I'd go hiking all the time, and I'd love looking at the ferns, the huckleberry bushes, and the trees. But what I was looking at was just a small part of the forest. There was a hidden world underground.
Fungi, they really underlie life on Earth as we know it. This is evolutionary biologist Toby Kears, and she was telling me all about a special relationship that trees have with underground fungi, or fungi. There's lots of different ways to pronounce that word. Fungi are incredibly important in these ecosystems.
90% of all plant species on Earth form an association with these mycorrhizal fungi. Mycorrhizal fungi aren't the fungi you might be most familiar with, like mushrooms with caps. Most of these fungi are made up of delicate, tiny threads that stretch underground, kind of like a subway system.
So if you were to take a handful of soil and see some of these fine threads that are white in the soil, they could be all kinds of fungi. And the threads of these fungi penetrate or entangle with the roots of trees and plants, sometimes with multiple trees at the same time. These organisms, they've been under natural selection for 450 million years to work with plants. These trees and fungi have a symbiotic relationship with each other.
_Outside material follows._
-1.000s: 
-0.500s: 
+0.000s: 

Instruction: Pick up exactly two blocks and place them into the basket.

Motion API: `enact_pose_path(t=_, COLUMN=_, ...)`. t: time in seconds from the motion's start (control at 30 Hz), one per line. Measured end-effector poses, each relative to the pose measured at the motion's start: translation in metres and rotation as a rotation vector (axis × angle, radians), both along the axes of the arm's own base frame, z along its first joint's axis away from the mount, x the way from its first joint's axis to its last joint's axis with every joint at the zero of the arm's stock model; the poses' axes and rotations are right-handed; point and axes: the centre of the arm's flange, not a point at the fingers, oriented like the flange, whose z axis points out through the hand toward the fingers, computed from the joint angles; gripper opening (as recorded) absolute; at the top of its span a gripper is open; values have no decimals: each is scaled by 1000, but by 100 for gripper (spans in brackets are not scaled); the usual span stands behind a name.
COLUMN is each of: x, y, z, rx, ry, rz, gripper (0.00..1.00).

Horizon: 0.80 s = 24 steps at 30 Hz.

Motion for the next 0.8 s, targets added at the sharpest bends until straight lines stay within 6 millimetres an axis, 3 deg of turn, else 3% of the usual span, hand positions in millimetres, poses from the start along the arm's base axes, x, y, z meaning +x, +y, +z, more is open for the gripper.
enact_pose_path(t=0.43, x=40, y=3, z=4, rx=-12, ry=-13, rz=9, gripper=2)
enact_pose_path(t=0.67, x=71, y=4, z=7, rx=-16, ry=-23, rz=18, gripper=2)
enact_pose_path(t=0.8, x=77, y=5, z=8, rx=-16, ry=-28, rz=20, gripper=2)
Each partner has something that the other doesn't. Plants take up carbon, they make really tasty sugars and fats, and then they feed it to mycorrhizal fungi. Now in return, the mycorrhizal fungi, they forage out into the soil and they collect resources. They collect nutrients like phosphorus and nitrogen. And these phosphorus and nitrogen comes into their networks and then they move those nutrients to the plant root where they trade.
Scientists have known about the symbiotic relationship for decades. But recently, the story has gotten weirder. Some call it the wood wide web. The idea is that trees communicate with each other. Somehow, they use fungi like telephone wires, linking up the forest in a big social network.
It's kind of a beautiful idea, like the sort of thing you'd hear in a popular TED talk. Underground there is this other world, a world of infinite biological pathways that connect trees and allow them to communicate.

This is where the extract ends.